Re: How can I make Cassandra stable in a 2GB RAM node environment ?

2016-03-07 Thread Ben Bromhead
+1 for
http://opensourceconnections.com/blog/2013/08/31/building-
the-perfect-cassandra-test-environment/



We also run Cassandra on t2.mediums for our Developer clusters. You can
force Cassandra to do most "memory" things by hitting the disk instead (on
disk compaction passes, flush immediately to disk) and by throttling client
connections. In fact on the t2 series memory is not the biggest concern,
but rather the CPU credit issue.

On Mon, 7 Mar 2016 at 11:53 Robert Coli  wrote:

> On Fri, Mar 4, 2016 at 8:27 PM, Jack Krupansky 
> wrote:
>
>> Please review the minimum hardware requirements as clearly documented:
>>
>> http://docs.datastax.com/en/cassandra/3.x/cassandra/planning/planPlanningHardware.html
>>
>
> That is a document for Datastax Cassandra, not Apache Cassandra. It's
> wonderful that Datastax provides docs, but Datastax Cassandra is a superset
> of Apache Cassandra. Presuming that the requirements of one are exactly
> equivalent to the requirements of the other is not necessarily reasonable.
>
> Please adjust your hardware usage to at least meet the clearly documented
>> minimum requirements. If you continue to encounter problems once you have
>> corrected your configuration error, please resubmit the details with
>> updated hardware configuration details.
>>
>
> Disagree. OP specifically stated that they knew this was not a recommended
> practice. It does not seem unlikely that they are constrained to use this
> hardware for reasons outside of their control.
>
>
>> Just to be clear, development on less than 4 GB is not supported and
>> production on less than 8 GB is not supported. Those are not suggestions or
>> guidelines or recommendations, they are absolute requirements.
>>
>
> What does "supported" mean here? That Datastax will not provide support if
> you do not follow the above recommendations? Because it certainly is
> "supported" in the sense of "it can be made to work" ... ?
>
> The premise of a minimum RAM level seems meaningless without context. How
> much data are you serving from your 2GB RAM node? What is the rate of
> client requests?
>
> To be clear, I don't recommend trying to run production Cassandra with
> under 8GB of RAM on your node, but "absolute requirement" is a serious
> overstatement.
>
>
> http://opensourceconnections.com/blog/2013/08/31/building-the-perfect-cassandra-test-environment/
>
> Has some good discussion of how to run Cassandra in a low memory
> environment. Maybe someone should tell John that his 64MB of JVM heap for a
> test node is 62x too small to be "supported"? :D
>
> =Rob
>
> --
Ben Bromhead
CTO | Instaclustr 
+1 650 284 9692
Managed Cassandra / Spark on AWS, Azure and Softlayer


Re: How can I make Cassandra stable in a 2GB RAM node environment ?

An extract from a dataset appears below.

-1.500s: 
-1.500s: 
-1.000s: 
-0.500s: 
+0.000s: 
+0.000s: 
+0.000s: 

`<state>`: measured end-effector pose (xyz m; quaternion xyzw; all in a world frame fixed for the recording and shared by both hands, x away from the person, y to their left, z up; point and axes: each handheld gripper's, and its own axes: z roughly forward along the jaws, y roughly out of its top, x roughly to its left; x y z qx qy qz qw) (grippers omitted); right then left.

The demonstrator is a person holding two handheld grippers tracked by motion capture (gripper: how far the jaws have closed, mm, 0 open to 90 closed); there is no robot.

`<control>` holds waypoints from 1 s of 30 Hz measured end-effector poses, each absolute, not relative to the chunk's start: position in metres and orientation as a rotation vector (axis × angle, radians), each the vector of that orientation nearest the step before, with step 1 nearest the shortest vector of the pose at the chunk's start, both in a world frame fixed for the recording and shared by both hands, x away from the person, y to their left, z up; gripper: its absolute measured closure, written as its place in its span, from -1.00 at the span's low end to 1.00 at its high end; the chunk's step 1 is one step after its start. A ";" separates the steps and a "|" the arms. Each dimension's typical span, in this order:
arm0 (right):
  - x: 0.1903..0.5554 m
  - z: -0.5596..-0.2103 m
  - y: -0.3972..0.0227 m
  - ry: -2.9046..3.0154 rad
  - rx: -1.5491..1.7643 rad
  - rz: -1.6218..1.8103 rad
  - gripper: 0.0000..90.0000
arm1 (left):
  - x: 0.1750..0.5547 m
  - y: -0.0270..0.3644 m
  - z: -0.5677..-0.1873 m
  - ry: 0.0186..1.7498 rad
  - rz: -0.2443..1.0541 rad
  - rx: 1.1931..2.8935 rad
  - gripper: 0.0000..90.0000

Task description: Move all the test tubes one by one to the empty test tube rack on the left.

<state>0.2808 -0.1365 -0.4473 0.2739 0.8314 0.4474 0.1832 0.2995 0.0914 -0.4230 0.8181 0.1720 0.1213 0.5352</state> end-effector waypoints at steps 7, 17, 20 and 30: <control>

2016-03-07 Thread Robert Coli
On Fri, Mar 4, 2016 at 8:27 PM, Jack Krupansky 
wrote:

> Please review the minimum hardware requirements as clearly documented:
>
> http://docs.datastax.com/en/cassandra/3.x/cassandra/planning/planPlanningHardware.html
>

That is a document for Datastax Cassandra, not Apache Cassandra. It's
wonderful that Datastax provides docs, but Datastax Cassandra is a superset
of Apache Cassandra. Presuming that the requirements of one are exactly
equivalent to the requirements of the other is not necessarily reasonable.

Please adjust your hardware usage to at least meet the clearly documented
> minimum requirements. If you continue to encounter problems once you have
> corrected your configuration error, please resubmit the details with
> updated hardware configuration details.
>

Disagree. OP specifically stated that they knew this was not a recommended
practice. It does not seem unlikely that they are constrained to use this
hardware for reasons outside of their control.


> Just to be clear, development on less than 4 GB is not supported and
> production on less than 8 GB is not supported. Those are not suggestions or
> guidelines or recommendations, they are absolute requirements.
>

What does "supported" mean here? That Datastax will not provide support if
you do not follow the above recommendations? Because it certainly is
"supported" in the sense of "it can be made to work" ... ?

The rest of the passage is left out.